Solved: Re: Joining multiple table with the help of hash object

Bharat_P · Posted 01-02-2020 01:29 AM

proc sql;
create table SUMM7_DIGITAL_CUST as
select M.CNCPT_NM
, M.TRRTRY_SHRT_NM
, (C.APPDWLD_CUST/M.CUST_CY) as APPDWLD_CUST_PER_CY format=percent8.2
, (L.APPDWLD_CUST/M.CUST_LY) as APPDWLD_CUST_PER_LY format=percent8.2
, (calculated APPDWLD_CUST_PER_CY - calculated APPDWLD_CUST_PER_LY) as APPDWLD_CUST_PP_CHNG
, (C.APPACTV_CUST/M.CUST_CY) as APPACTV_CUST_PER_CY format=percent8.2
, (L.APPACTV_CUST/M.CUST_LY) as APPACTV_CUST_PER_LY format=percent8.2
, (calculated APPACTV_CUST_PER_CY - calculated APPACTV_CUST_PER_LY) as APPACTV_CUST_PP_CHNG
from SUMM1_REV_TREE M
left join APP_DWLD_ACTV_CUST_CY C on M.CNCPT_NM=C.CNCPT_NM and M.TRRTRY_SHRT_NM=C.TRRTRY_SHRT_NM
left join APP_DWLD_ACTV_CUST_LY L on M.CNCPT_NM=L.CNCPT_NM and M.TRRTRY_SHRT_NM=L.TRRTRY_SHRT_NM
order by 1,2
;
quit;

this table needs to be converted to hash table to cut the runtime. Can someone please help me with the hash table version of the codes mentioned above

mkeintz · Posted 01-03-2020 03:55 PM

As @Tom pointed out your response to my question is contradictory.
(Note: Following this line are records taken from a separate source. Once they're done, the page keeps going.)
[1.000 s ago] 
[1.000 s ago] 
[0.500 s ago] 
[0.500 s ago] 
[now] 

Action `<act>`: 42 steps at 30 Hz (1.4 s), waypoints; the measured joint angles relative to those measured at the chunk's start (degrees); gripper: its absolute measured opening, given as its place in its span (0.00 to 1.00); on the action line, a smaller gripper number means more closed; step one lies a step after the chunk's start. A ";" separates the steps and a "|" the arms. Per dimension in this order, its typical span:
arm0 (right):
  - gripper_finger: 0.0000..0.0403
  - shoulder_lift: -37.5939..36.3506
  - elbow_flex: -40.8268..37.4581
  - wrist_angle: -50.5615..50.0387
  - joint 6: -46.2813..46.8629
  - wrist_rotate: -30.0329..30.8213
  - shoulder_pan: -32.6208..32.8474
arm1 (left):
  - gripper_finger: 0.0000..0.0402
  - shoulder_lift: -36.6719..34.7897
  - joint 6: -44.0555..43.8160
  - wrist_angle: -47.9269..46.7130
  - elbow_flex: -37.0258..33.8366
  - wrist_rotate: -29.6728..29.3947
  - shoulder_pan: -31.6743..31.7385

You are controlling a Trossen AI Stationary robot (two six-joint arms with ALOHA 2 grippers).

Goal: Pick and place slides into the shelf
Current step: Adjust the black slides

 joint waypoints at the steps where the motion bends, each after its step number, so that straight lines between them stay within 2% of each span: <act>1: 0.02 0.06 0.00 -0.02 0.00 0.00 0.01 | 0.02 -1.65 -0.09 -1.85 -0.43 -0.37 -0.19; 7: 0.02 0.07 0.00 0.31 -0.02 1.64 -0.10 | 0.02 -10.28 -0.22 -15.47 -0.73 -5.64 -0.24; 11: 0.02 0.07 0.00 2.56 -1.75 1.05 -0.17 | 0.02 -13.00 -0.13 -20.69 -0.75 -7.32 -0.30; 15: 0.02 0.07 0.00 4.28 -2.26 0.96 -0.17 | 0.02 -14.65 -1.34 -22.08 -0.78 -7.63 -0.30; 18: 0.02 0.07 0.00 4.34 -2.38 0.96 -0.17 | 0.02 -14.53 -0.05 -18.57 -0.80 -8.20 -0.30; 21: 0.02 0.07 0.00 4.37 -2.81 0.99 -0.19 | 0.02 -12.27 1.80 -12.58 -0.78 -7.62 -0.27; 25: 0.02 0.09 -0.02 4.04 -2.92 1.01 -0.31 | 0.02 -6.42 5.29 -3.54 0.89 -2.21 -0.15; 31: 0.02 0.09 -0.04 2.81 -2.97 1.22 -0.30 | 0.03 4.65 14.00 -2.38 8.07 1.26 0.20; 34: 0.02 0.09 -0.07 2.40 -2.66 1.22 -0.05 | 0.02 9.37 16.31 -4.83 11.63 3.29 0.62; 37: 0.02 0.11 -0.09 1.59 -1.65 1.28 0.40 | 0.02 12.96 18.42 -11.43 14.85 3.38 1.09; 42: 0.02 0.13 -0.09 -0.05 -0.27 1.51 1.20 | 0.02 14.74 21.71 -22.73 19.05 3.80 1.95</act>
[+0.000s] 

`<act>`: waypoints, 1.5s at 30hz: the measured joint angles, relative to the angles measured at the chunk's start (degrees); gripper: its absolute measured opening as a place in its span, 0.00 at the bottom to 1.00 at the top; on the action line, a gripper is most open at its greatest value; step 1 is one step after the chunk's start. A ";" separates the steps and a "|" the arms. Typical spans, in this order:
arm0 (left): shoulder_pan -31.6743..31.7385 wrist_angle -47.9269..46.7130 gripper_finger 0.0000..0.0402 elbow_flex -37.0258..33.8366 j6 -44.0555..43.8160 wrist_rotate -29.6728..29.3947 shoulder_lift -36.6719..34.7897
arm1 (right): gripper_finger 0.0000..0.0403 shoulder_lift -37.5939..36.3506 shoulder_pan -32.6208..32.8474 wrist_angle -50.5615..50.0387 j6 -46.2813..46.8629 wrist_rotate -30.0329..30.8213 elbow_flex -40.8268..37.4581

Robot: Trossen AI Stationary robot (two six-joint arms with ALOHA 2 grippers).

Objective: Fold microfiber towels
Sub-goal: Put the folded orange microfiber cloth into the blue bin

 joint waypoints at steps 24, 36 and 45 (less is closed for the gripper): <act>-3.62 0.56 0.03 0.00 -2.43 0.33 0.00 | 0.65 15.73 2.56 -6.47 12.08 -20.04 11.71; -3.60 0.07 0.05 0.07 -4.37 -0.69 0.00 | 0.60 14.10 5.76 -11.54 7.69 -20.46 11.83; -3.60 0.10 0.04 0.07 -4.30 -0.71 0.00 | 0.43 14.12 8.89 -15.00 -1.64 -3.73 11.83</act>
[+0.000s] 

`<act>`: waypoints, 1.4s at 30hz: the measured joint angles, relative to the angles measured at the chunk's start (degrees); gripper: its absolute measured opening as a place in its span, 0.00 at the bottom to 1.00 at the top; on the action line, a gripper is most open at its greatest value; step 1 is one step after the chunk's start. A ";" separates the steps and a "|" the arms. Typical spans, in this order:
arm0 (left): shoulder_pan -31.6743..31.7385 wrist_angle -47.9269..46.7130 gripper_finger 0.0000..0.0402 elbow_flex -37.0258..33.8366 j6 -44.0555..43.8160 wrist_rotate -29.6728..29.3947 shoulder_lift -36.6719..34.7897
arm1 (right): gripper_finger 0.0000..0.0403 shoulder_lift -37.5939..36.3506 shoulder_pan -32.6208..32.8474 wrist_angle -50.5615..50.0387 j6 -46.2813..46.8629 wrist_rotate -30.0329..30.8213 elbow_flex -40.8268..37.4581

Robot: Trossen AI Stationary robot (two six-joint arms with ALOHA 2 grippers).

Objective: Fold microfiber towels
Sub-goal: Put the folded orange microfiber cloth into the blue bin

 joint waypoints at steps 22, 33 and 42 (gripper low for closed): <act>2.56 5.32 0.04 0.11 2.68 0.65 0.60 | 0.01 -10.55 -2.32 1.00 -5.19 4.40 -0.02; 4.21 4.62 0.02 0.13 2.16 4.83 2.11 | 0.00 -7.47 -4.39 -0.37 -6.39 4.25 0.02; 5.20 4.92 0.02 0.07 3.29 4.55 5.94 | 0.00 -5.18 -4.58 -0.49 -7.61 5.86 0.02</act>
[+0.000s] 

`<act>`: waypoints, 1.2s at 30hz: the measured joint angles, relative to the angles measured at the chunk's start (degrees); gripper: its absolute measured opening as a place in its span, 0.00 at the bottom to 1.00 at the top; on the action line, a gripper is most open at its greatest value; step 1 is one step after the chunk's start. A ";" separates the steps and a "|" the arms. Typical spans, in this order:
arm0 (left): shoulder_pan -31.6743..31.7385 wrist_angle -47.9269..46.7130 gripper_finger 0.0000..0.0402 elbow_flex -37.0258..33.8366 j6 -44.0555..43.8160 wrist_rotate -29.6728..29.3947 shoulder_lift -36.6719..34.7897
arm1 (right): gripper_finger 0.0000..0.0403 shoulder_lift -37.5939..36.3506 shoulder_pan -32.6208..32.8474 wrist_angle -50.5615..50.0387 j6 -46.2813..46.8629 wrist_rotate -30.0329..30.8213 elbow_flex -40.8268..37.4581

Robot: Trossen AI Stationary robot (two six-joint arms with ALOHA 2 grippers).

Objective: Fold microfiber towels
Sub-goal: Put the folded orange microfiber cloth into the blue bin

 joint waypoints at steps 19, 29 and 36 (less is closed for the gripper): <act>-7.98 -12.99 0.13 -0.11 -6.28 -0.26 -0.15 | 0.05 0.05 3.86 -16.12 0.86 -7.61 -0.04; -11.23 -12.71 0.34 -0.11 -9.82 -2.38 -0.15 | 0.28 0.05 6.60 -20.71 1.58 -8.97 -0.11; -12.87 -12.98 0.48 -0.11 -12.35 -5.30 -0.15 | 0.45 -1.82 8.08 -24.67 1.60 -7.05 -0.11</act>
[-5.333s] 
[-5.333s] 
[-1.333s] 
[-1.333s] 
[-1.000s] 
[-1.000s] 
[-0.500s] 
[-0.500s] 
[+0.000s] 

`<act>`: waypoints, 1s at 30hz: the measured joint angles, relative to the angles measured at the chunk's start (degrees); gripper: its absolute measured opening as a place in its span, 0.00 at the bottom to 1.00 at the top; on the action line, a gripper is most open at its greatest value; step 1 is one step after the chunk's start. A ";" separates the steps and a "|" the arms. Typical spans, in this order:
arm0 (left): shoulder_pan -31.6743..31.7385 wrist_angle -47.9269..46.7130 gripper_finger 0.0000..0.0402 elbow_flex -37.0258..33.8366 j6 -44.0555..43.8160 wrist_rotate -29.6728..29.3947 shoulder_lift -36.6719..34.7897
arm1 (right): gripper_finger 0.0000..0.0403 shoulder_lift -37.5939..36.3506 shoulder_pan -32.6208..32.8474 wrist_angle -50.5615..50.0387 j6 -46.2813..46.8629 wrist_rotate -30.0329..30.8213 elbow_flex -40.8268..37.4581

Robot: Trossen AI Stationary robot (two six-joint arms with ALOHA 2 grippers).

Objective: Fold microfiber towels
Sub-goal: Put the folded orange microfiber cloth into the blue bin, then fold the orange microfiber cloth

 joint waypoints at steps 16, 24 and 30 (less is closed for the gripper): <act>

Here is a solution that should word if there are no duplicate key-pairs in table C or table L. It doesn't matter if there are duplicates in table M:

data  need (keep=CNCPT_NM TRRTRY_SHRT_NM APPDWLD_CUST_PER_CY APPACTV_CUST_PER_CY
        APPDWLD_CUST_PER_LY APPACTV_CUST_PER_LY APPDWLD_CUST_PP_CHNG APPACTV_CUST_PP_CHNG) /view=need;

  merge
      SUMM1_REV_TREE        (      keep=CNCPT_NM TRRTRY_SHRT_NM CUST_CY CUST_LY)            /* M */ 
      APP_DWLD_ACTV_CUST_CY (obs=0 keep=CNCPT_NM TRRTRY_SHRT_NM APPDWLD_CUST APPACTV_CUST)  /* C */
      APP_DWLD_ACTV_CUST_LY (obs=0 keep=CNCPT_NM TRRTRY_SHRT_NM APPDWLD_CUST APPACTV_CUST)  /* L */
      ;

  if _n_=1 then do;
    declare hash C (dataset:'APP_DWLD_ACTV_CUST_CY (keep=CNCPT_NM TRRTRY_SHRT_NM APPDWLD_CUST APPACTV_CUST)');
      c.definekey('CNCPT_NM','TRRTRY_SHRT_NM');
      c.definedata('APPDWLD_CUST','APPACTV_CUST');
      c.definedone();
    declare hash L (dataset:'APP_DWLD_ACTV_CUST_LY (keep=CNCPT_NM TRRTRY_SHRT_NM APPDWLD_CUST APPACTV_CUST)');
      l.definekey('CNCPT_NM','TRRTRY_SHRT_NM');
      l.definedata('APPDWLD_CUST','APPACTV_CUST');
      l.definedone();
  end;

  if C.find() = 0 then do;   /* Retrieve C.APPDWLD_CUST and APPACTV_CUST */
    APPDWLD_CUST_PER_CY = APPDWLD_CUST/CUST_CY ;
    APPACTV_CUST_PER_CY = APPACTV_CUST/CUST_CY;
  end;

  if L.find() = 0 then do;   /* Retrieve L.APPDWLD_CUST and L.APPACTV_CUST*/
    APPDWLD_CUST_PER_LY= APPDWLD_CUST/CUST_LY ;
    APPACTV_CUST_PER_LY= APPACTV_CUST/CUST_LY ;
  end;

  format APPDWLD_CUST_PER_CY APPACTV_CUST_PER_CY 
         APPDWLD_CUST_PER_LY APPACTV_CUST_PER_LY percent8.2;

  APPDWLD_CUST_PP_CHNG=APPDWLD_CUST_PER_CY - APPDWLD_CUST_PER_LY;
  APPACTV_CUST_PP_CHNG=APPACTV_CUST_PER_CY - APPACTV_CUST_PER_LY;

run;

proc sort data=need out=SUMM7_DIGITAL_CUST0 ;
  by CNCPT_NM TRRTRY_SHRT_NM;
run;

The MERGE statement applies OBS=0 to tables C and L. That is done because merge will reset all the exclusively C-table and L-table variables to missing at the start of each iteration of the DATA step. You need that to protect against situations in which the current iteration finds no matching table C entry, which would leave C-table values retrieved from the most recent successful c.find() retrieval (same for L of course).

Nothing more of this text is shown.